Two days before Donald Trump left the White House, his administration released its nationalistic “1776 Report” on Martin Luther King Jr. Day. This parting shot alleged to come “with the intention of cultivating a better education among Americans” about the origins of the United States, but this could hardly be further from the truth.
Trump’s 1776 Commission was established in the final months of his presidency to promote “patriotic education,” at least partially in response to the New York Times 1619 Project, which marked “the 400th anniversary of the beginning of American slavery” by trying to “reframe the country’s history by placing the consequences of slavery and the contributions of black Americans at the very center of our national narrative.”
Since then, presumably laying the groundwork for a presidential campaign, Florida governor Ron DeSantis has led a Republican crusade against the “woke mind virus” (the LGBT community, “critical race theory,” and more) in schools. Whether or not it’s about trying to one-up Donald Trump in the state they both call home, DeSantis has declared war on public education. “Florida is where woke goes to die,” he claimed after being re-elected in November.
As part of DeSantis’ “war on woke,” and his trial run for a national(ist) assault on higher education, the Trumpian governor has appointed half a dozen right-wing trustees at New College of Florida, a public liberal arts school. Among them is Matthew Spalding, the former executive director of Trump’s 1776 Commission.

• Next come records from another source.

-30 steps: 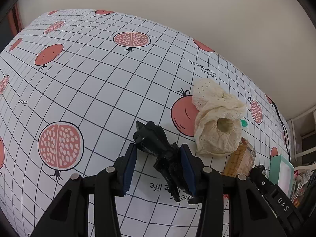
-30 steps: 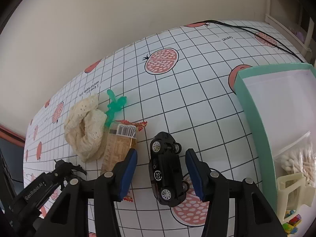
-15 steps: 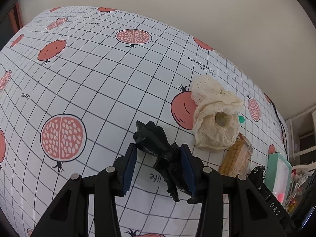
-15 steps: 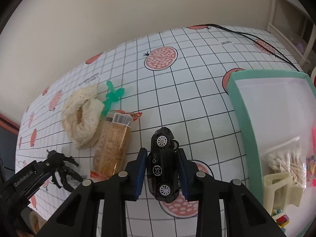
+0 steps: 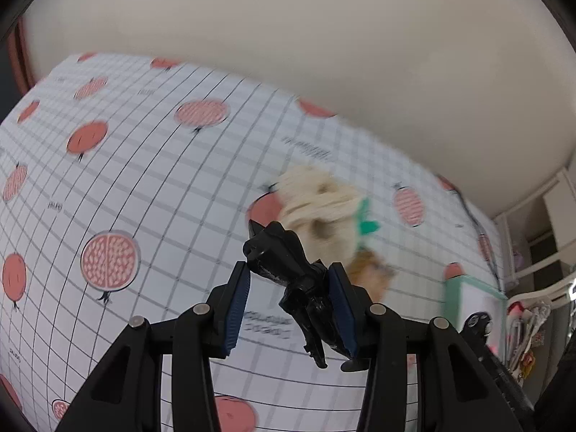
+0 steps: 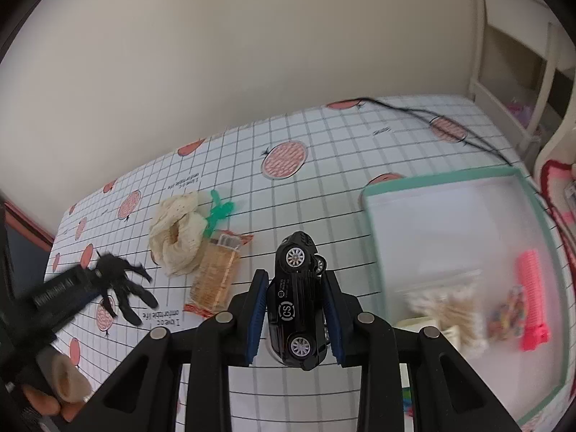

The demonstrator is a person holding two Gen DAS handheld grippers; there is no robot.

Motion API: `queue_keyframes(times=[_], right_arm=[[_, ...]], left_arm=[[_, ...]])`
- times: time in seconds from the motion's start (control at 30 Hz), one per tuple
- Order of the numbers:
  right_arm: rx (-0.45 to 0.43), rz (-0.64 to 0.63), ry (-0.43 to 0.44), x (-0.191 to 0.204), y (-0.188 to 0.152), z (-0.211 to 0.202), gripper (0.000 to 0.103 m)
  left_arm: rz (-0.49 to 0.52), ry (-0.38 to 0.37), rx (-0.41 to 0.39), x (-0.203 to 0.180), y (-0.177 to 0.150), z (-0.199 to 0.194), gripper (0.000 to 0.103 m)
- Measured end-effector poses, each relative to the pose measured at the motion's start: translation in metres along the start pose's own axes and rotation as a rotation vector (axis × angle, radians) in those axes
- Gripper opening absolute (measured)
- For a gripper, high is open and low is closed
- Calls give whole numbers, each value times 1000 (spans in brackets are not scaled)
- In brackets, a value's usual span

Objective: Organize objects
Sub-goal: 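Carry the black car over the tray with the right tool while the left tool carries the spider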

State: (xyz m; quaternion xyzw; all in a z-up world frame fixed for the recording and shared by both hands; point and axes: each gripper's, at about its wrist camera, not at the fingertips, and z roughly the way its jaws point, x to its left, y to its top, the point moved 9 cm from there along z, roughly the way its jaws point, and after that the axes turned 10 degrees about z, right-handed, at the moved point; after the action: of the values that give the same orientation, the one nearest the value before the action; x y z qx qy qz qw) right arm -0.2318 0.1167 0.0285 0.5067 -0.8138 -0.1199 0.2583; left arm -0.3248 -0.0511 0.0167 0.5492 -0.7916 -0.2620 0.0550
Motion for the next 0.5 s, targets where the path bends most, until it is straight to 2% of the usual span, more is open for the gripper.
queue_keyframes(times=[0.27, 0.5], right_arm=[[-61, 0, -4, -31, 22, -24, 32], [-130, 38, -32, -77, 51, -40, 32]], left_arm=[[68, -36, -87, -54, 23, -22, 46], [145, -68, -166, -101, 35, -35, 46]])
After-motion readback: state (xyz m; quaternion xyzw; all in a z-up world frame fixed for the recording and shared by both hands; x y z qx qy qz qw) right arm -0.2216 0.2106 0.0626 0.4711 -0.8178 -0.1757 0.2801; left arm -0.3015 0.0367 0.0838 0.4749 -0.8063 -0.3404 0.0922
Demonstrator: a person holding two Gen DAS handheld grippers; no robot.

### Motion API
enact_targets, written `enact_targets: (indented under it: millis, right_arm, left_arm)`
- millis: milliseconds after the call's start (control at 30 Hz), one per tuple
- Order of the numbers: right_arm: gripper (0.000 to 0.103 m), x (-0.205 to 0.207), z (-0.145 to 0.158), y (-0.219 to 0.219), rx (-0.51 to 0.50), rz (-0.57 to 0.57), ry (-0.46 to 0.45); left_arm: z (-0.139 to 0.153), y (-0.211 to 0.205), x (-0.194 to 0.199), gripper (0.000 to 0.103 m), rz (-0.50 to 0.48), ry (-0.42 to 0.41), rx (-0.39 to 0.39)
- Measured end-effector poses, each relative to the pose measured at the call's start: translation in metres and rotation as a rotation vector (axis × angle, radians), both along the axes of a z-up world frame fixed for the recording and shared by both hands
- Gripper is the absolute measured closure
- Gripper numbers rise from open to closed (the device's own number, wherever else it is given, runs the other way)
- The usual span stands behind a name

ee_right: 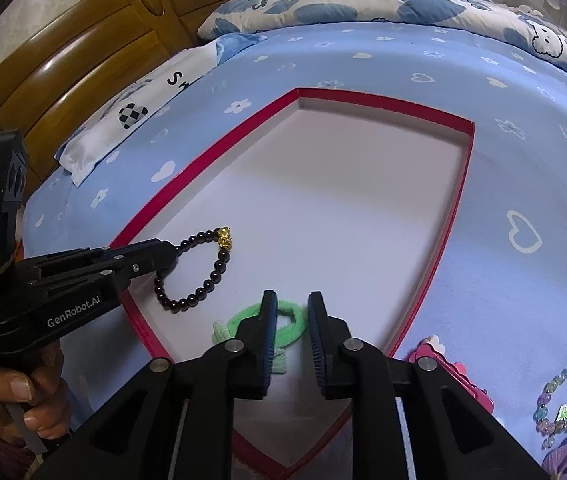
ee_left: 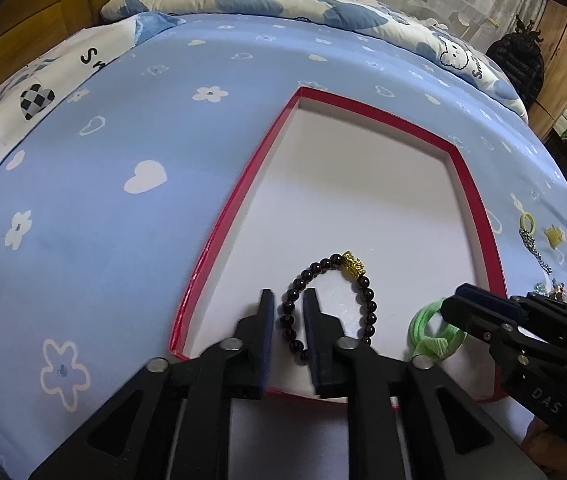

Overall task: Organize jewelry
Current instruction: 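Carry both items into the red tray and open both tools, then grasp the yellow hair tie with left tool while right tool grasps yellow clip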

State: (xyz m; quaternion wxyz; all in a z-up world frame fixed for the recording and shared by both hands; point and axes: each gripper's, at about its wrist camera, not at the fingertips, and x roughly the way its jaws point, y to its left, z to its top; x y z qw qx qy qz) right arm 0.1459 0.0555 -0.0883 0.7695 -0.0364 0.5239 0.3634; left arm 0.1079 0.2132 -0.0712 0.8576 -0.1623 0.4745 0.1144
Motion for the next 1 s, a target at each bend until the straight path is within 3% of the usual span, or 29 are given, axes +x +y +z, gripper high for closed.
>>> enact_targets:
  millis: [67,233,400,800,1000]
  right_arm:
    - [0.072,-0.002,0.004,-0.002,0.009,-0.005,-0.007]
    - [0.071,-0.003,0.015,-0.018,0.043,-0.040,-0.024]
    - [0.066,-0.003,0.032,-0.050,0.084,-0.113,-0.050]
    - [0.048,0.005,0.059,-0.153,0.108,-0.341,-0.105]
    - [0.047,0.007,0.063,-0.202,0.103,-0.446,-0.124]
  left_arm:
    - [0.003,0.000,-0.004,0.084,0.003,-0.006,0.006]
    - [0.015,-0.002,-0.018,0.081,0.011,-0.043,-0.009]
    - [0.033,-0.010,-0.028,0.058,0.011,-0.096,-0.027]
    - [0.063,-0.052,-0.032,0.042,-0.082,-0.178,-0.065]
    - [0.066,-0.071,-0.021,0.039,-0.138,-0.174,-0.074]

Spalding’s wife chairs the Victims of Communism Memorial Foundation (VOC) and is the founding director of its museum in Washington. Her father, “not just a leading historian of the conservative movement” but also said to be “an active player in the movement longer than anyone else,” is the VOC patriarch.
According to Ron DeSantis’ chief of staff, the Florida governor’s overhaul of New College aims to reshape this reportedly “tight-nit, progressive” school into the “Hillsdale of the South.” Hillsdale is a private conservative Christian college in Michigan that selected Jordan Peterson as its commencement speaker last year. According to its website, “in the fall of 1975, the trustees of Hillsdale College decided that Title IX was such a serious assault on the school’s freedom that we simply could not accept it.”
DeSantis’ takeover of New College’s board of trustees included the appointment of Christopher Rufo, who has “led the fight against critical race theory in American institutions” according to the Florida governor’s website. Rufo has contributed to DeSantis’ culture wars (including the anti-LGBT “groomer” panic) as an advisor to the governor and a senior fellow at the Manhattan Institute, a conservative think tank co-founded by Ronald Reagan’s CIA director. Following the news of his appointment, Christopher Rufo declared, “We are recapturing higher education,” and shared with Twitter followers a speech he gave at Hillsdale College that “outlined my theory of action.”
Matthew Spalding is a professor and dean at Hillsdale College’s Center for Constitutional Studies and Citizenship who has argued that birthright citizenship is unconstitutional. “I have known Governor DeSantis since he was a congressman and have been working with the Florida Department of Education on his civic literacy initiative,” Spalding said in February.
His wife Elizabeth Spalding teaches Cold War history at Pepperdine University’s School of Public Policy, and serves on the advisory council of its “American Project on the Future of Conservatism,” which was inspired by conservative historian George Nash. In a 2016 essay on “Trumpist populism,” Nash suggested that “by getting back, very deliberately to basics, conservative intellectuals can begin to restore some clarity and direction to the debate.”
Elizabeth Edwards Spalding received a full-tuition scholarship to attend Hillsdale College in the 1980s, perhaps because her father, also a conservative historian, in his words, “played a key role in the struggle for freedom.”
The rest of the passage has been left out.